Gundobad is widely recognized as the moving force behind the Code and is identified as such in the manuscript.

However, as Collins writes:

"The code known as Lex Burgundionum or the Liber Constitutionum was long thought to be by King Gundobad but it is now generally recognized that while most of the individual laws may date from his time, the collecting and codifying of them was carried out in the 2nd year of the reign of his son Sigismund (516-523)."

Katherine Drew writes that:

"As a code of law, the Lex Gundobada was one of the most influential of the barbarian codes.... The Burgundian Code is also important since it represents a transitional stage in the development of later European law.... the earliest fusion of Germanic and Roman law."

The Burgundian Code was published just a decade or two before the Salic Laws of Clovis I (Clovis, in his successful campaign to consolidate the Franks into one kingdom, subdued Gundobad at Avignon in 500).

Historians have identified 13 versions of the Burgundian Code of which the original had 88 titles, of which 1-516 were Gundobad’s original version which came out in bits and pieces between 501 and 517. As noted above, historians speculate that some of the titles were completed during the reign of Gundobad’s son Sigismund.

The actual text purports to date it to March 29, 475, "the second year of the reign of our Lord the most glorious king Gundobad" except that it goes on to refer to the venue of publication as Lyons. Gundobad’s capital was not Lyons; it was Vienna.

What follows is from the preamble and the text of the Burgundian Code:

"... the love of justice through which God is pleased and the power of earthly kingdoms acquired....

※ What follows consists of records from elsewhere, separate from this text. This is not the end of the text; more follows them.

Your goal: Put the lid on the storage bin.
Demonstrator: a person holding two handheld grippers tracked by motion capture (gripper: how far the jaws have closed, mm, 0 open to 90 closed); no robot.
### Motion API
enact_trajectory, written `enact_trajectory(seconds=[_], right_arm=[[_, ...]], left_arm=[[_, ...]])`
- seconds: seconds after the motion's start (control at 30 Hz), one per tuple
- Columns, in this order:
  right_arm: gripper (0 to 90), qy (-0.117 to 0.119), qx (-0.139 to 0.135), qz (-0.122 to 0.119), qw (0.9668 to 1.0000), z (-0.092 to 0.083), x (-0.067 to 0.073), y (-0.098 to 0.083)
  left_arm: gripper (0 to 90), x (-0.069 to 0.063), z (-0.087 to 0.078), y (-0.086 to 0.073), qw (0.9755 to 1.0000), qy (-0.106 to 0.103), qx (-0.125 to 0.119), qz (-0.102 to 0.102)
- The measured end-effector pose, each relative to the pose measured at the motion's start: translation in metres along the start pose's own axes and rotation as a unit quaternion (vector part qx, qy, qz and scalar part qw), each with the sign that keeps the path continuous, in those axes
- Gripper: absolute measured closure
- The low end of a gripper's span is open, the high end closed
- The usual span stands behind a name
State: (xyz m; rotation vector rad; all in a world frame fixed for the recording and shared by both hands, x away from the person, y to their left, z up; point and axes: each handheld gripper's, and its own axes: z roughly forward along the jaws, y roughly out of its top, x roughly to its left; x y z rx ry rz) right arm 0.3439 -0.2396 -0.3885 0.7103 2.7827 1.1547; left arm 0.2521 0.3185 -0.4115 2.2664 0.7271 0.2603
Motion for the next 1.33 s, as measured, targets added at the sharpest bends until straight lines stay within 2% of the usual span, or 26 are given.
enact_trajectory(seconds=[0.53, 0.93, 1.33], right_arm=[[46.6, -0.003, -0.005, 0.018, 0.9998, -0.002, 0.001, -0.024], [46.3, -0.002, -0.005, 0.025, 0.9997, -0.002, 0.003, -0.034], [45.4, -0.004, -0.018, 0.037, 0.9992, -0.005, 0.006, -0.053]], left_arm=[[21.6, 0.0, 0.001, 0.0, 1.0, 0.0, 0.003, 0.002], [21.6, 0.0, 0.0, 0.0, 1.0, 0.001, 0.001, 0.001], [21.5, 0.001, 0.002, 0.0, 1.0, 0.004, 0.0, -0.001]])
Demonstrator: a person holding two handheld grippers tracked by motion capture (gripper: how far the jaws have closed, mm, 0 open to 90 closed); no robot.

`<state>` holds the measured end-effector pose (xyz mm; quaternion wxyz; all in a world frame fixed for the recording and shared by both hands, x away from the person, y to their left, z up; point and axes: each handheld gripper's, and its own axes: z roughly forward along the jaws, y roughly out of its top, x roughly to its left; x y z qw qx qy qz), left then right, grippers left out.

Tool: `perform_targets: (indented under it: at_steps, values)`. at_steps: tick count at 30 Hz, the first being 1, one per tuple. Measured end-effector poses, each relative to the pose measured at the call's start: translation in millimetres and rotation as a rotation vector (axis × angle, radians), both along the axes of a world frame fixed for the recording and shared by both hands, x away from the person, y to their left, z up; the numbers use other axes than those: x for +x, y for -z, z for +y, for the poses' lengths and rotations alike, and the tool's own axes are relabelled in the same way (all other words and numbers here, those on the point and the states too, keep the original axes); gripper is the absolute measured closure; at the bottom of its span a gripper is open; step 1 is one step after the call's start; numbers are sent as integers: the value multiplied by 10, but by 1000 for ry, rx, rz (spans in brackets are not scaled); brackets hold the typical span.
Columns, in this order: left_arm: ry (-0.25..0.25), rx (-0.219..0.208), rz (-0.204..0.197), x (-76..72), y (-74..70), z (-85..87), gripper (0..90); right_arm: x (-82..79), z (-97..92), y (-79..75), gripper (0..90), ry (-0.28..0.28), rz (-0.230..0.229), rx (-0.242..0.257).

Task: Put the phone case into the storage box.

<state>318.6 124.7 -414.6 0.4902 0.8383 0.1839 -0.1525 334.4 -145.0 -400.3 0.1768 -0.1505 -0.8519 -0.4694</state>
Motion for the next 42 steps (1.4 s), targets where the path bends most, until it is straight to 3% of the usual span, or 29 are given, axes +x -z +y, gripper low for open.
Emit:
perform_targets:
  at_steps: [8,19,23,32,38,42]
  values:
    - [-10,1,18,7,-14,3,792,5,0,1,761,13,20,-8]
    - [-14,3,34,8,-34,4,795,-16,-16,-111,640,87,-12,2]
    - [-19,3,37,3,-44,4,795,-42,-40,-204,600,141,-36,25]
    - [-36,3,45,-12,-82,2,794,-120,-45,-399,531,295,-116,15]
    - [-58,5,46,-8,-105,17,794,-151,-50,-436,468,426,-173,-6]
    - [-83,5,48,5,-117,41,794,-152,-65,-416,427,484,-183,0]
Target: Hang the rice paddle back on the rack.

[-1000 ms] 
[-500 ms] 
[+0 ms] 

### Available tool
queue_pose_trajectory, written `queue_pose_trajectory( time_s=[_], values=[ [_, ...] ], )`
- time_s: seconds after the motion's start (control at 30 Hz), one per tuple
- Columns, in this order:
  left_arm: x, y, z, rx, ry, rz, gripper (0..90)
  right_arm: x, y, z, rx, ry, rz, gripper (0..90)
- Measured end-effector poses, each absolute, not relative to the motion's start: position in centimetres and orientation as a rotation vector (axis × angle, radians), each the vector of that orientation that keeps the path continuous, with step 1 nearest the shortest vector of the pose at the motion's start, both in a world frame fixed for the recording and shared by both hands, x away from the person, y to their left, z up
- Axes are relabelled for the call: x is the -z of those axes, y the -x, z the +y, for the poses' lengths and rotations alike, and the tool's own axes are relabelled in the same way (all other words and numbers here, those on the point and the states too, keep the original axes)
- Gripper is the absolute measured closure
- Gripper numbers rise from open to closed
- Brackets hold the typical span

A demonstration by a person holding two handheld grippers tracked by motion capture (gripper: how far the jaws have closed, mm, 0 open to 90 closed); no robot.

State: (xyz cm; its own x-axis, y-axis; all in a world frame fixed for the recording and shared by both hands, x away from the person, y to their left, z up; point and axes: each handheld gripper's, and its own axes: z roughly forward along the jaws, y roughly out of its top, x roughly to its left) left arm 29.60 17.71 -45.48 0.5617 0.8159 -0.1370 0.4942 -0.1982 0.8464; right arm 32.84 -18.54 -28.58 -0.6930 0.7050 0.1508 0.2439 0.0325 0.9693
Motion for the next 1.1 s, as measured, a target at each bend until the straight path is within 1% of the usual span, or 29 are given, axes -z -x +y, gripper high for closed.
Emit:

"... all administrators and judges must judge from the present time on between Burgundians and Romans according to our laws which have been set forth....

"We believe the condition of this law should be imposed on us that no one may presume to tempt our integrity in any kind of case with favours or rewards....

"If violence shall have been done by anyone to any person, so that he is injured by blows or lashes or by wounds, and if he pursues his persecutor and, overcome by grief and indignation, kills him, ... then the guilty party shall be compelled to pay to the relative of the person killed half his wergeld...." (Title II, article 2).

"... The relative of a man killed must recognize that no one can be pursued except the killer because just as we have ordered the criminals to be destroyed, so we will suffer the innocent to sustain no injury."

"If a slave, unknown to his master, presumes to kill a ... freeman, let the slave be handed over to death and let the master not be liable for damages. If the master knows of the deed, let them both be handed over to death" (Title II, Article 3-4).

REFERENCES:

  • Drew, K., The Burgundian Code (Philadelphia: University of Pennsylvania Press, 1972).
  • McKitterick, R. (editor), The New Cambridge Medieval History (Cambridge: Cambridge University Press, 1995).